Causal Induction from Visual Observations for Goal-Directed Tasks

Suraj Nair, Yuke Zhu, Silvio Savarese, Li Fei-Fei

Stanford University

Paper/Code

  • In this work, we propose to endow a learning-based interactive agent with the capacity of causal reasoning for completing goal-directed tasks in visual environments, which we cast as a meta-learning problem of two phases.

  • In the first stage, we use a causal induction model to construct a causal structure, i.e., a directed acyclic graph of random variables, from observational data from an agent’s interventions.

  • In the second stage, we use the causal structure to contextualize a goal-conditional policy to perform the task given a goal.

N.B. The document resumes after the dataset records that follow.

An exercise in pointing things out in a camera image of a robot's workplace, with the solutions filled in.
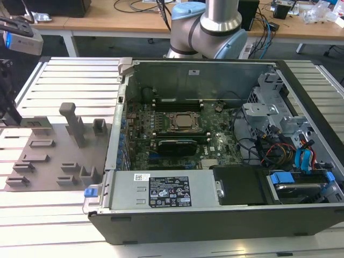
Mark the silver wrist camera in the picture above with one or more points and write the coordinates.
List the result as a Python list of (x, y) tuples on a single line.
[(27, 43)]

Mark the black graphics card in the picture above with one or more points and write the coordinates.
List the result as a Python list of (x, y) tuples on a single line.
[(177, 147)]

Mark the silver chipset heatsink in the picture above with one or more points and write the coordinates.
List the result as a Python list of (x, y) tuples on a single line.
[(209, 164)]

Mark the silver metal drive cage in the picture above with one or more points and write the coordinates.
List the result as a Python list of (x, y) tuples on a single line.
[(258, 113)]

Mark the small black container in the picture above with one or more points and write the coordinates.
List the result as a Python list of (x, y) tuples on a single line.
[(282, 12)]

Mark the black plastic shroud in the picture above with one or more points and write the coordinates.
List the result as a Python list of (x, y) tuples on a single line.
[(242, 185)]

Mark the grey parts rack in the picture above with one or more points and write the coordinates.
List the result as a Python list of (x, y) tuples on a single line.
[(53, 161)]

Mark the wide black equipment box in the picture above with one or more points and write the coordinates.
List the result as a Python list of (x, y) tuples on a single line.
[(53, 6)]

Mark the RAM memory stick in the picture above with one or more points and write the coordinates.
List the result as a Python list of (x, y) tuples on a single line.
[(28, 122)]

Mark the silver power supply unit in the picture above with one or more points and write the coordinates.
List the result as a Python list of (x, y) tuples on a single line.
[(126, 188)]

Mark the hard disk blue carrier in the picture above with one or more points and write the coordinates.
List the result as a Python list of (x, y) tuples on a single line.
[(295, 189)]

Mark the black open PC case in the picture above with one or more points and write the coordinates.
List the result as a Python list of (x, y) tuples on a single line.
[(188, 223)]

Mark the clear plastic bags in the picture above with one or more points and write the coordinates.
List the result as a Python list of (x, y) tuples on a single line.
[(319, 10)]

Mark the green motherboard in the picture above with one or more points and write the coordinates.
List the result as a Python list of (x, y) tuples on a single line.
[(215, 126)]

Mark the white sticker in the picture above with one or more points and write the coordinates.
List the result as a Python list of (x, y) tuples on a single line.
[(193, 71)]

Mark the black RAM slot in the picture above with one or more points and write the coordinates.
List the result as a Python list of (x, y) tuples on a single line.
[(182, 132), (177, 106), (177, 103), (177, 100), (177, 110)]

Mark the white power strip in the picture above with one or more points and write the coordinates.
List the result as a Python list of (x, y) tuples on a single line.
[(248, 51)]

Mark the upright black box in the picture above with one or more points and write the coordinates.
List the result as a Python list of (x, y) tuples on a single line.
[(249, 14)]

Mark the wooden desk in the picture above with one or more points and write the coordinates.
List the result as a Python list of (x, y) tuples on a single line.
[(113, 18)]

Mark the round coin battery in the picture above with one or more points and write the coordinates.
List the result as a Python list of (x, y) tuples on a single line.
[(218, 108)]

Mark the silver CPU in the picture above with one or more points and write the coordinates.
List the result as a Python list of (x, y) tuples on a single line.
[(183, 121)]

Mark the blue case latch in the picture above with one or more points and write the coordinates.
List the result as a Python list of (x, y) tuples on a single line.
[(90, 192)]

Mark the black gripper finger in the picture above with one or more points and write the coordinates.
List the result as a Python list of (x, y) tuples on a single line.
[(9, 104)]

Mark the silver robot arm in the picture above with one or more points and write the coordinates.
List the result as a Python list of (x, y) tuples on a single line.
[(212, 27)]

  • Our key insight is that by leveraging iterative predictions and attention bottlenecks, our causal induction model and goal-conditioned policy can focus on the relevant part of the causal graph, leading to better downstream generalization.

  • We propose an iterative causal induction network (left), which iteratively updates the graph for each observed transition while using an attention bottleneck to make isolated updates to the graph.

  • Similarly, we propose an attention augmented policy (right), which uses an attention bottleneck to select what portion of the causal graph to focus on when taking each new action.

Iterative Causal Induction Network

Attention Augmented Policy

We observe that our proposed approach leads to significantly improved task success rate on downstream environments with unseen causal structures. In particular, our method is able to generalize to the unseen environments while using less seen training environments.